[WORK ORDER]:
Look through the entries below for the line with "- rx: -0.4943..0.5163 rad" and the line with "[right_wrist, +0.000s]", then give again exactly those two lines and all lines between them, minus the pictures.

[GIVEN RECORDS]:
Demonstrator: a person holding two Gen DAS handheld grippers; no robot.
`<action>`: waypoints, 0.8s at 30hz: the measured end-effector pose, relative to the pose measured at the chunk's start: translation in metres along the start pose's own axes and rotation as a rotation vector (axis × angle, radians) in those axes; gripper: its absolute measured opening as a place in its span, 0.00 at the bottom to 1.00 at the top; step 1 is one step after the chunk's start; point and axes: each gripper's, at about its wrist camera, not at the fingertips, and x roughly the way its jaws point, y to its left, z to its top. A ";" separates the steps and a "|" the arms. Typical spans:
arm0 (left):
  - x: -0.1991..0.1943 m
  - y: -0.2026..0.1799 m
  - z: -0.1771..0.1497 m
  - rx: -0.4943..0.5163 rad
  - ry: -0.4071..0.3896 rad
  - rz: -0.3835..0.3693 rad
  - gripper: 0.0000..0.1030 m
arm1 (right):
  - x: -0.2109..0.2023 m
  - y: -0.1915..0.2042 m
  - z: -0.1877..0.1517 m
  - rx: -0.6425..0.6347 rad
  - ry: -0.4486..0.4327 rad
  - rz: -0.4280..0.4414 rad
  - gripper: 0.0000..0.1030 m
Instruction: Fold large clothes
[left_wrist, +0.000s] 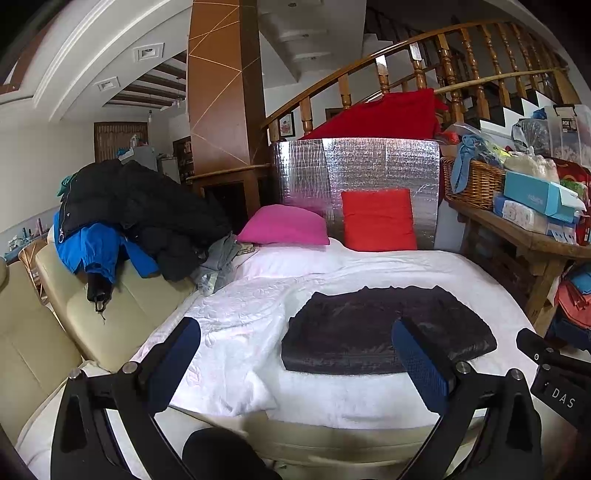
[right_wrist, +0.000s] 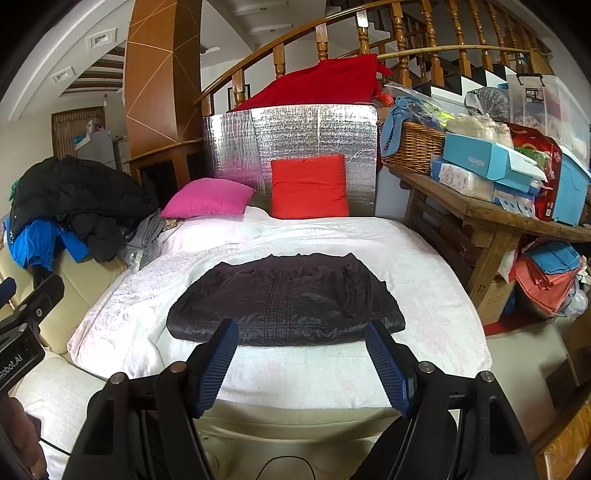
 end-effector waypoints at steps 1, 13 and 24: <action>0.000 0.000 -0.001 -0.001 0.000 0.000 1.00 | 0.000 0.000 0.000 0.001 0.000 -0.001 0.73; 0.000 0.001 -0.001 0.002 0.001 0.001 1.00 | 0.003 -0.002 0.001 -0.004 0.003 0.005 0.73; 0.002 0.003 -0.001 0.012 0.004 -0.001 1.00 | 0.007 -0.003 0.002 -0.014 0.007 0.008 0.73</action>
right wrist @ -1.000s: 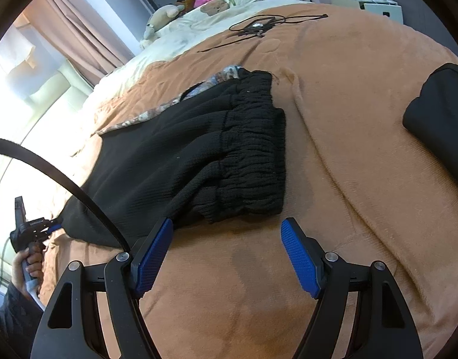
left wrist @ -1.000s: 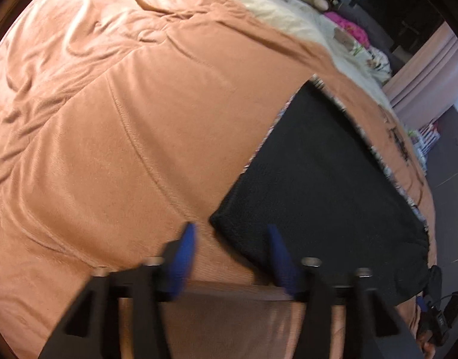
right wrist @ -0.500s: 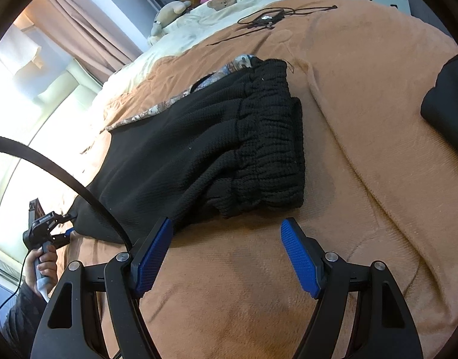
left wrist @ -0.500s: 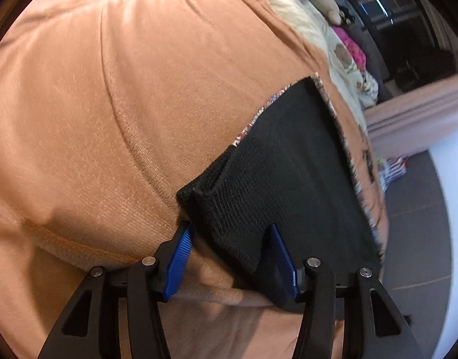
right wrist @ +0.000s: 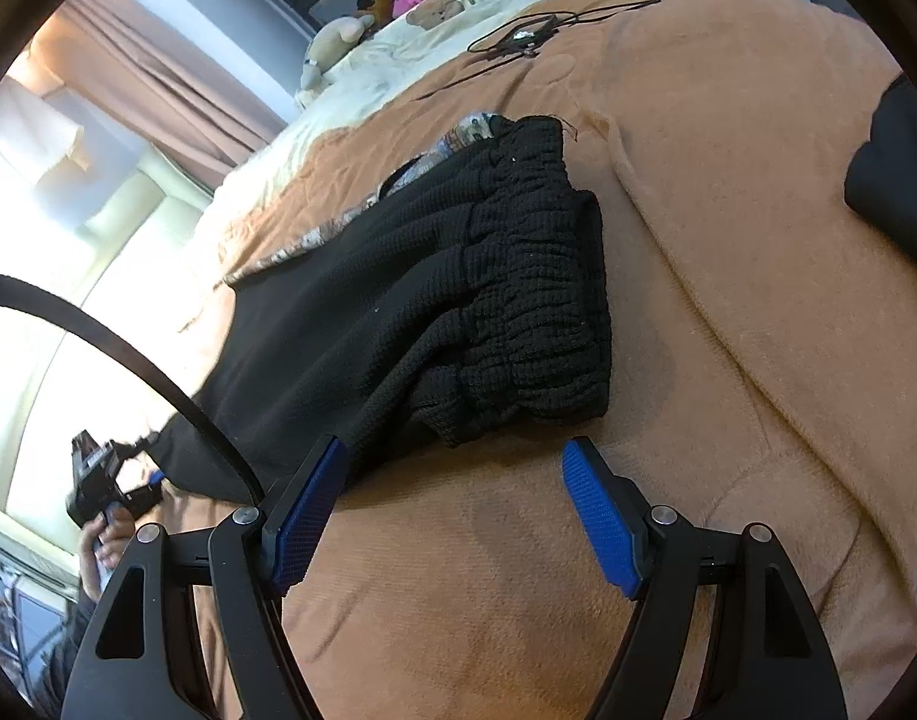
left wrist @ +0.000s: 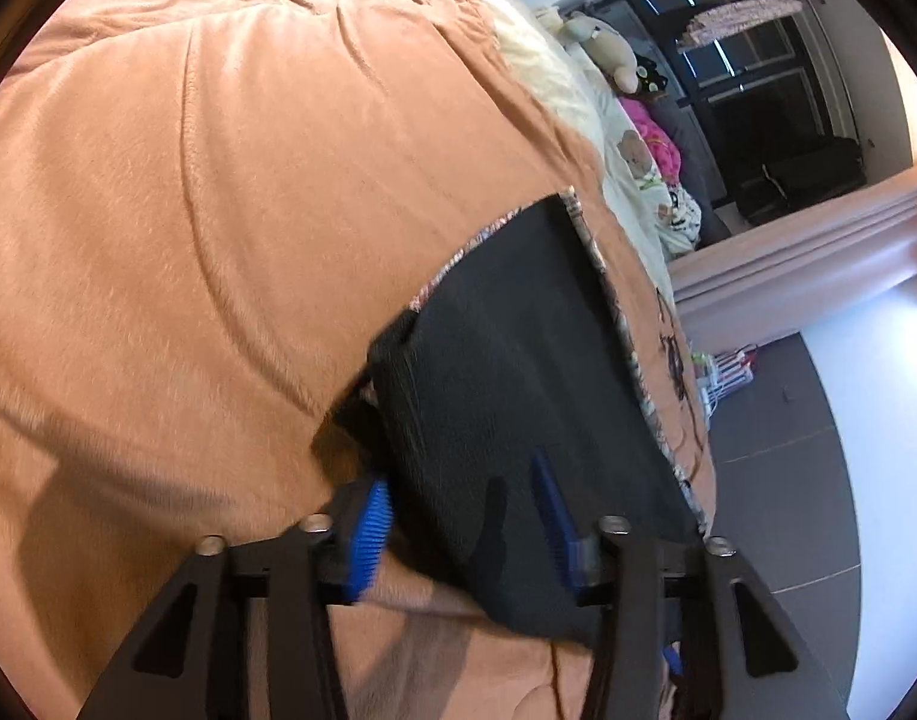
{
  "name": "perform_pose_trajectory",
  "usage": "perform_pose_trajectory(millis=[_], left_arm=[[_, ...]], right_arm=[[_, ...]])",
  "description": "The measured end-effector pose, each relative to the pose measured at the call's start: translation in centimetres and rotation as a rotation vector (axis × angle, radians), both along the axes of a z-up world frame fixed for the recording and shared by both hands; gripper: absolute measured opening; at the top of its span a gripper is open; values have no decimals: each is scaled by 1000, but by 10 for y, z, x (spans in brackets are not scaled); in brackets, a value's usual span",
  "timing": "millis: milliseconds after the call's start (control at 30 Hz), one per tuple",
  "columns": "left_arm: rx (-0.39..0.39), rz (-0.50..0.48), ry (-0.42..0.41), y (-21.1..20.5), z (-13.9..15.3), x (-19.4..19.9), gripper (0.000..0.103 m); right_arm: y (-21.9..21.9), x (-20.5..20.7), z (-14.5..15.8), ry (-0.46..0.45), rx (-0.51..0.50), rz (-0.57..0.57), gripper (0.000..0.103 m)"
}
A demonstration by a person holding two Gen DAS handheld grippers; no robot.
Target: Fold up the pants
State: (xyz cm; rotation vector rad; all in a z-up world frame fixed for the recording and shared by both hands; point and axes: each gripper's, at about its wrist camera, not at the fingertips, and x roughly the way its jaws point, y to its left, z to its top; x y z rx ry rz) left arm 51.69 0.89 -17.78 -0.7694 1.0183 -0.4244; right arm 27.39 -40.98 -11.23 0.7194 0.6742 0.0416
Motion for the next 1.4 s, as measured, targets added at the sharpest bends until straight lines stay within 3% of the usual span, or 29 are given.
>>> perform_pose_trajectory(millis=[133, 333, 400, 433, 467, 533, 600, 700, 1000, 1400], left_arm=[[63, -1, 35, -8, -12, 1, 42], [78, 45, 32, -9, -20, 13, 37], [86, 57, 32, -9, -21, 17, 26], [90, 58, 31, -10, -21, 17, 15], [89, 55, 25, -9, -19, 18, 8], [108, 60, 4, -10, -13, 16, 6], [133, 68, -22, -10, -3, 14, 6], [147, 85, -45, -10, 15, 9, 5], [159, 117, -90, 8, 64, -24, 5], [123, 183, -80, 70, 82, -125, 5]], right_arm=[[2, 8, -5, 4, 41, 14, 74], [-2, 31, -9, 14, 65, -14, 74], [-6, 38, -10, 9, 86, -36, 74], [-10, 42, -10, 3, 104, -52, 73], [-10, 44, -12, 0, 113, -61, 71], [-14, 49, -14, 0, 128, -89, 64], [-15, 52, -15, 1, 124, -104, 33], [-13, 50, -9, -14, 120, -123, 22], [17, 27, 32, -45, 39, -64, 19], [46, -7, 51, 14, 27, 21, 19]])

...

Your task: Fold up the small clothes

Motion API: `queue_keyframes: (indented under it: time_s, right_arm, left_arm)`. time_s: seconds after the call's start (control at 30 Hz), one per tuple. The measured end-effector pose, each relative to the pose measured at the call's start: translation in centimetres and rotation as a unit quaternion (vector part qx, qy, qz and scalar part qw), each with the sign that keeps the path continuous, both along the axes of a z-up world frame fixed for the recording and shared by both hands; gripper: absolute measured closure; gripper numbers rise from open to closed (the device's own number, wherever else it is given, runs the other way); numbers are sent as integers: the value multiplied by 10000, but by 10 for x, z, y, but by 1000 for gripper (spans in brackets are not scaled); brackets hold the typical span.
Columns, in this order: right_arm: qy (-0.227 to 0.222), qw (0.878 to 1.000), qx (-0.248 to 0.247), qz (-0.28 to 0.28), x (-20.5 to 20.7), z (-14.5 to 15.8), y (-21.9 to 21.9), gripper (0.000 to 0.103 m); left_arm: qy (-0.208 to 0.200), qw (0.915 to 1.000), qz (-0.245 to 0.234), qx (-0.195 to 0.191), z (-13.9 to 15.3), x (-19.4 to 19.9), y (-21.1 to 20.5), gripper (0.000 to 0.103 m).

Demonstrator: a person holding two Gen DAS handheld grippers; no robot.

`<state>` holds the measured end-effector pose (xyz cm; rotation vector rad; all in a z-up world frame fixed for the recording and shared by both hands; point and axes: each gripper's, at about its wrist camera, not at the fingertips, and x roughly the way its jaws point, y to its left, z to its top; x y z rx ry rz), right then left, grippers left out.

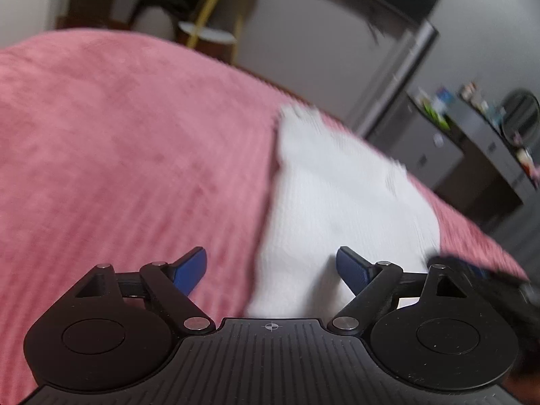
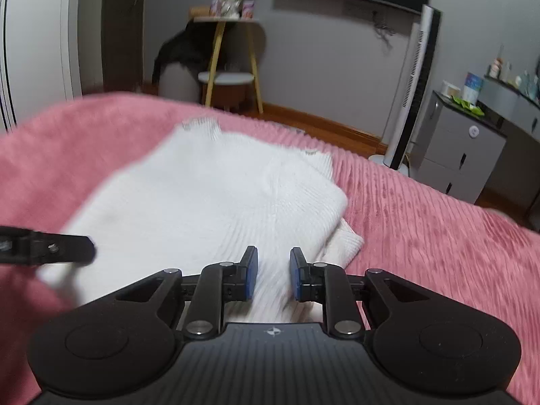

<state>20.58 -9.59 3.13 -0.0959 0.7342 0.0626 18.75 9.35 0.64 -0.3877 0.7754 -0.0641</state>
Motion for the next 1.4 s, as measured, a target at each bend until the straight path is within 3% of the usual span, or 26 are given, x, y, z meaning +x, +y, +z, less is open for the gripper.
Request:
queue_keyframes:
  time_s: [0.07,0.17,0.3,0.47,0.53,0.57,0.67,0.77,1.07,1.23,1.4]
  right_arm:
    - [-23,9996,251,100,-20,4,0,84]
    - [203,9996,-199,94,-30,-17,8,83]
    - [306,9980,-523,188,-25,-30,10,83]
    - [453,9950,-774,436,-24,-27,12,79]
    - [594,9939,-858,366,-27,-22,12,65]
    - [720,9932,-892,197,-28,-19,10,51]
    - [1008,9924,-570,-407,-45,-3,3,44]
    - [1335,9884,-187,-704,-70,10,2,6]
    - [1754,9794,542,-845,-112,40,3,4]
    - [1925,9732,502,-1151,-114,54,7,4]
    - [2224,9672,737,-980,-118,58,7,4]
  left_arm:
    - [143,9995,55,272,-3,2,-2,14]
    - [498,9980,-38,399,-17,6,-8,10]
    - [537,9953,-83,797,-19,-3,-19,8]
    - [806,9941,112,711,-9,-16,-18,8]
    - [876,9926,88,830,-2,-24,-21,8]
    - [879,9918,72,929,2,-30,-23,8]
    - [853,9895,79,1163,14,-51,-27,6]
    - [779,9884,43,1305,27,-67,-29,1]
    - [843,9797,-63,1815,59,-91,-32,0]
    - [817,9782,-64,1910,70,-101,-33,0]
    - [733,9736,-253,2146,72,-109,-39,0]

[EXERCISE OUTPUT]:
  - rx: -0.4943..0.5163 rad
  - ry: -0.4071..0.3896 rad
  - rz: -0.3835..0.3693 rad
  - gripper: 0.0000..0.1030 m
arm1 (right):
  - x: -0.2109..0.2023 m
  - y: -0.1915..0.2042 m
  - z: -0.1877..0.1517 m
  - rx: -0.6425..0.6347 rad
  - ry: -0.4486..0.4327 rad
  - rz: -0.4280..0.4414 rad
  - gripper: 0.0000..0.1030 m
Instruction: Fold large clothes
[left_wrist, +0.000s] 
[right_wrist, +0.000s] 

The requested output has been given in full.